[Records drawn from a dataset]
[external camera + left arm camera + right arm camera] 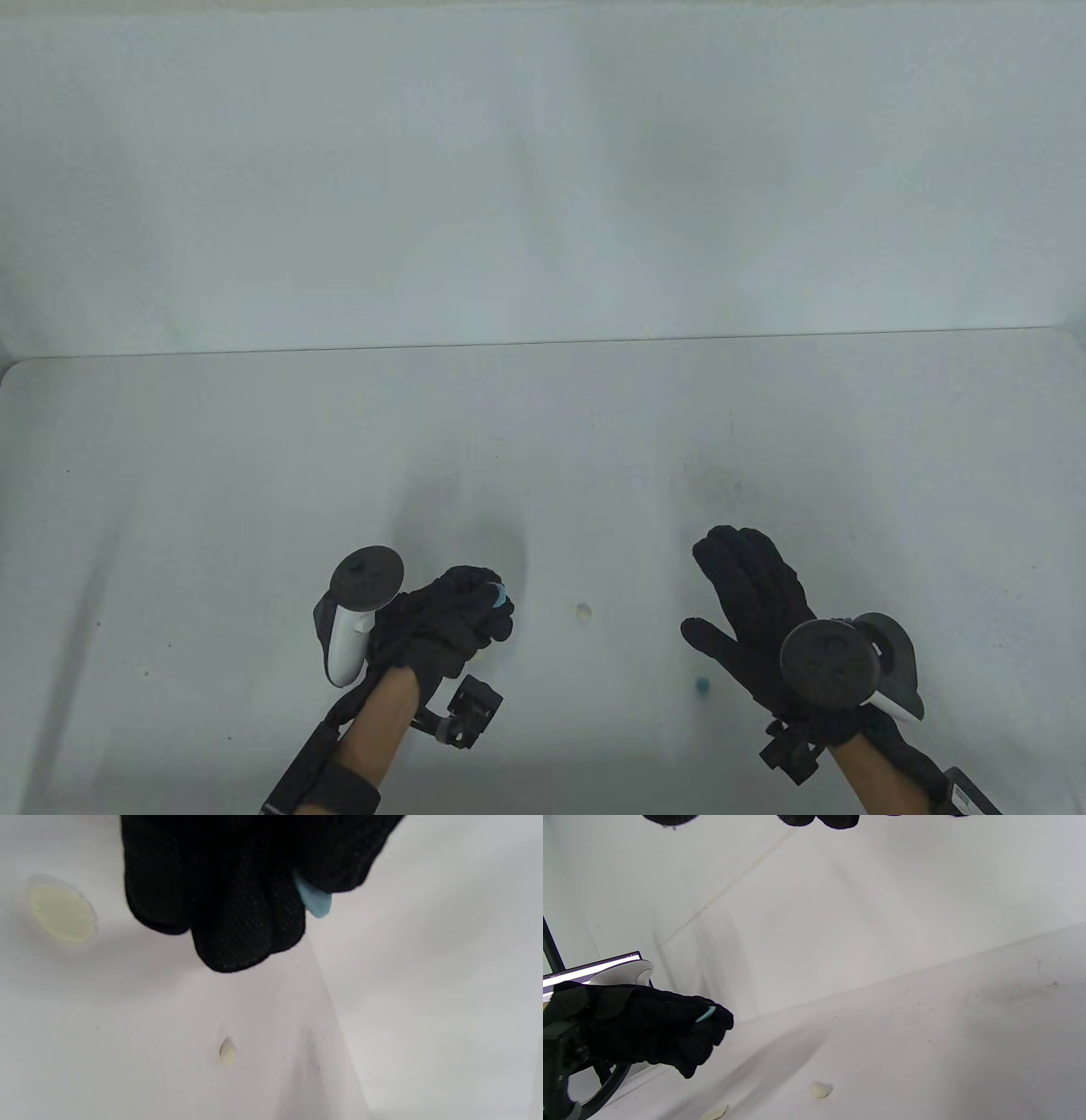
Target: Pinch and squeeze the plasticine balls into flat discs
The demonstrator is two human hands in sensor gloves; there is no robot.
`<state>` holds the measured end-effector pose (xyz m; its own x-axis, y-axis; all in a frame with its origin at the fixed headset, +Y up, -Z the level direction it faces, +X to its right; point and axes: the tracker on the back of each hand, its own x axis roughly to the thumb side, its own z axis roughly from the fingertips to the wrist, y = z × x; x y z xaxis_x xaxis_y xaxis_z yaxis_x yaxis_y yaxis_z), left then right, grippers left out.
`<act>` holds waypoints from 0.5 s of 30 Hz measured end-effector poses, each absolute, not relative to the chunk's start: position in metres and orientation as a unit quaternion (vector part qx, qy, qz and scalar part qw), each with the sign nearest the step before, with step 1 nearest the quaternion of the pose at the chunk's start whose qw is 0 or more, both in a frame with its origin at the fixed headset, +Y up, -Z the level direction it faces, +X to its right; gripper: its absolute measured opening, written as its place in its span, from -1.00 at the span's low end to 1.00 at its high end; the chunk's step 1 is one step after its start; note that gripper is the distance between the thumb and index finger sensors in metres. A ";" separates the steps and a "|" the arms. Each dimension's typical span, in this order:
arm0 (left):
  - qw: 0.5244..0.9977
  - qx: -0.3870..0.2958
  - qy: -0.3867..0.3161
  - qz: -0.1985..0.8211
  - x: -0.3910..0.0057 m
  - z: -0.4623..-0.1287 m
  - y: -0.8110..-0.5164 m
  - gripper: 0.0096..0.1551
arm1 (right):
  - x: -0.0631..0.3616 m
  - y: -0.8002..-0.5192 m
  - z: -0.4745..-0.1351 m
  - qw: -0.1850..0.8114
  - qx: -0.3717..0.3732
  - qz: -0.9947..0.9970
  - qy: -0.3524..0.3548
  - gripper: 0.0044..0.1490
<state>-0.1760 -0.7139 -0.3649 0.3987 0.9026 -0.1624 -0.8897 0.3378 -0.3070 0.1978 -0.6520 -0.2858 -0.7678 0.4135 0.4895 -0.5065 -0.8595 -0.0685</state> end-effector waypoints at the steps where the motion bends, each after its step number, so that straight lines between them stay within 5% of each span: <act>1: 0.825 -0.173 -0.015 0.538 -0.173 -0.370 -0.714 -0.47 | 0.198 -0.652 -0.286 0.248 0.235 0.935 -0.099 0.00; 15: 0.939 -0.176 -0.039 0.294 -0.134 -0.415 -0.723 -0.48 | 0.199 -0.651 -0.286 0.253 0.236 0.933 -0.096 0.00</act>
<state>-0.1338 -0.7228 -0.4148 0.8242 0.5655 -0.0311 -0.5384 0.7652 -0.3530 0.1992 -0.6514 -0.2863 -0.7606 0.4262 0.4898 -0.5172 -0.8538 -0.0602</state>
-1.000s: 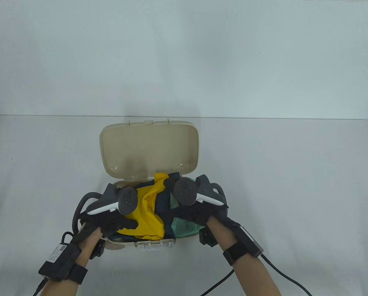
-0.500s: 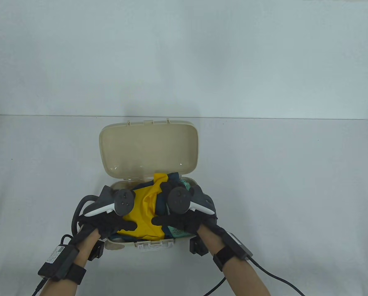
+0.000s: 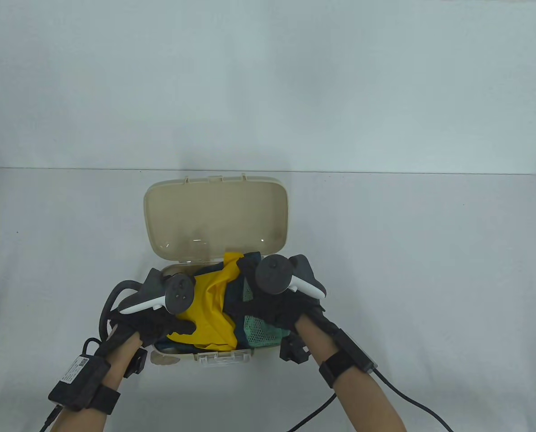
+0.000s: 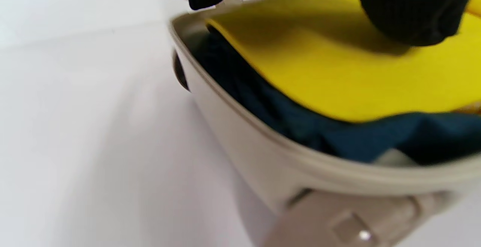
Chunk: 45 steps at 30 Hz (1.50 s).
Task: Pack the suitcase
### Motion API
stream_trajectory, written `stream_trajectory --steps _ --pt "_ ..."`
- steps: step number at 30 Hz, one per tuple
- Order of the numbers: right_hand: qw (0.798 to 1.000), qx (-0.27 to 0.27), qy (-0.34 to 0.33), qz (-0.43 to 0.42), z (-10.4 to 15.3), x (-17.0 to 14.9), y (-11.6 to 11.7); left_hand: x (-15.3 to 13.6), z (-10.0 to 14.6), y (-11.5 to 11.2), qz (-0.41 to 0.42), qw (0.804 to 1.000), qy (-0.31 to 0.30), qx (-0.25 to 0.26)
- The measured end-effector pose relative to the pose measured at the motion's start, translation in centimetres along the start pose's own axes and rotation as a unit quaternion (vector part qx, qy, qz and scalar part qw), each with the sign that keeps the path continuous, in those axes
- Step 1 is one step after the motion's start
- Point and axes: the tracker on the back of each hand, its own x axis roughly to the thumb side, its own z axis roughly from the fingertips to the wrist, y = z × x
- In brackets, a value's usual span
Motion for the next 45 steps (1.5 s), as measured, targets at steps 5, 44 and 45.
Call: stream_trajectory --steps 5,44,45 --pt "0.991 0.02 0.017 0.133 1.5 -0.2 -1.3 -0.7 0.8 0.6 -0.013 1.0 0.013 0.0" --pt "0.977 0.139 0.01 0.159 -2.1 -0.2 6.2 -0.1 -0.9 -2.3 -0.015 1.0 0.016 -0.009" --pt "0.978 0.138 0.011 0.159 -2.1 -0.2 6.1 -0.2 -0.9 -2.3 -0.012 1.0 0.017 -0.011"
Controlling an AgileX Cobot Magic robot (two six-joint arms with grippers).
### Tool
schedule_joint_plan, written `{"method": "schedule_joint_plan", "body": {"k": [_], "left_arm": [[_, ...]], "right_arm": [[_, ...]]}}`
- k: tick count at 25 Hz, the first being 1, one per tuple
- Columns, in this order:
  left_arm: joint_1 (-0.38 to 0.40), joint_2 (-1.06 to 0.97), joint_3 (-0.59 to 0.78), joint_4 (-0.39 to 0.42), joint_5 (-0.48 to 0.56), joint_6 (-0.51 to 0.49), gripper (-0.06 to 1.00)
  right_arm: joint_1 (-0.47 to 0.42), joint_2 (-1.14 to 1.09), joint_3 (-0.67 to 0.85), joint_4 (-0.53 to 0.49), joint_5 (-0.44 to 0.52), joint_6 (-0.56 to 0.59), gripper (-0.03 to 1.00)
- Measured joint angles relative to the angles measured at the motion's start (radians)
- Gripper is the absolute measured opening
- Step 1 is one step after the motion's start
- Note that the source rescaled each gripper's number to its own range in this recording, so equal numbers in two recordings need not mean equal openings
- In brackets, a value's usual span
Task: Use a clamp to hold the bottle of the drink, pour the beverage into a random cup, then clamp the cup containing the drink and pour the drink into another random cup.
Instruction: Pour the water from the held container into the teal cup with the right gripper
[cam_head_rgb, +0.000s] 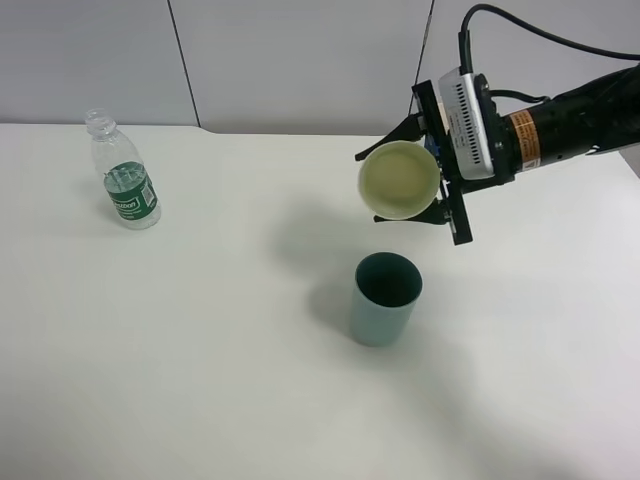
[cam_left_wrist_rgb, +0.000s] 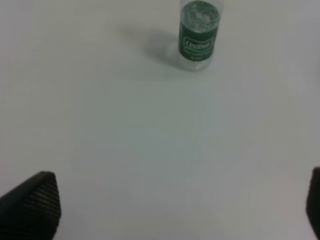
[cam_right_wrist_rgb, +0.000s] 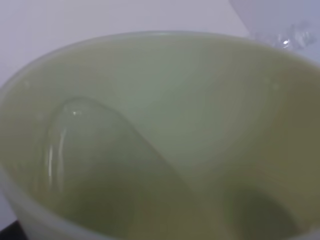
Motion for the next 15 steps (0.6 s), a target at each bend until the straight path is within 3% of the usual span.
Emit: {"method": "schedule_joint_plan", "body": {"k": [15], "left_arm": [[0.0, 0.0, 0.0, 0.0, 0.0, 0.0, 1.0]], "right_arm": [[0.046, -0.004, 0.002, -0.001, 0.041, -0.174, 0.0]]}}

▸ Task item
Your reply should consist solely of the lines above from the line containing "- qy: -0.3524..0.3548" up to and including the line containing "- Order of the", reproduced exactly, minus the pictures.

▸ Solution below
  - qy: -0.3524..0.3548
  - gripper: 0.0044..0.1490
<state>-0.1760 -0.7139 -0.3649 0.3987 0.9026 -0.1624 -0.8897 0.3378 -0.3070 0.1978 -0.6520 -0.2858 -0.7678 0.4135 0.4895 -0.5065 -0.8595 -0.0685</state> end-effector waypoints at the steps where the motion bends, each after its step number, so that straight lines between them stay within 5% of each span: <act>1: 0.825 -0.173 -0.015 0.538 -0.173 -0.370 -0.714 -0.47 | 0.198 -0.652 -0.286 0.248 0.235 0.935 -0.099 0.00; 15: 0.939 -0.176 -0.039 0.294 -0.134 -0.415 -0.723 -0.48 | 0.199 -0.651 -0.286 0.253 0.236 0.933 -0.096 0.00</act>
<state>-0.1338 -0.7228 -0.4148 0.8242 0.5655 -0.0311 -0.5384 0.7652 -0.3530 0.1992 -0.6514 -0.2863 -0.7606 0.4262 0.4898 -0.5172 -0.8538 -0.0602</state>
-1.000s: 
-0.500s: 
+0.000s: 
+0.000s: 
Chunk: 45 steps at 30 Hz (1.50 s).
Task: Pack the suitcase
### Motion API
stream_trajectory, written `stream_trajectory --steps _ --pt "_ ..."`
- steps: step number at 30 Hz, one per tuple
- Order of the numbers: right_hand: qw (0.798 to 1.000), qx (-0.27 to 0.27), qy (-0.34 to 0.33), qz (-0.43 to 0.42), z (-10.4 to 15.3), x (-17.0 to 14.9), y (-11.6 to 11.7); left_hand: x (-15.3 to 13.6), z (-10.0 to 14.6), y (-11.5 to 11.2), qz (-0.41 to 0.42), qw (0.804 to 1.000), qy (-0.31 to 0.30), qx (-0.25 to 0.26)

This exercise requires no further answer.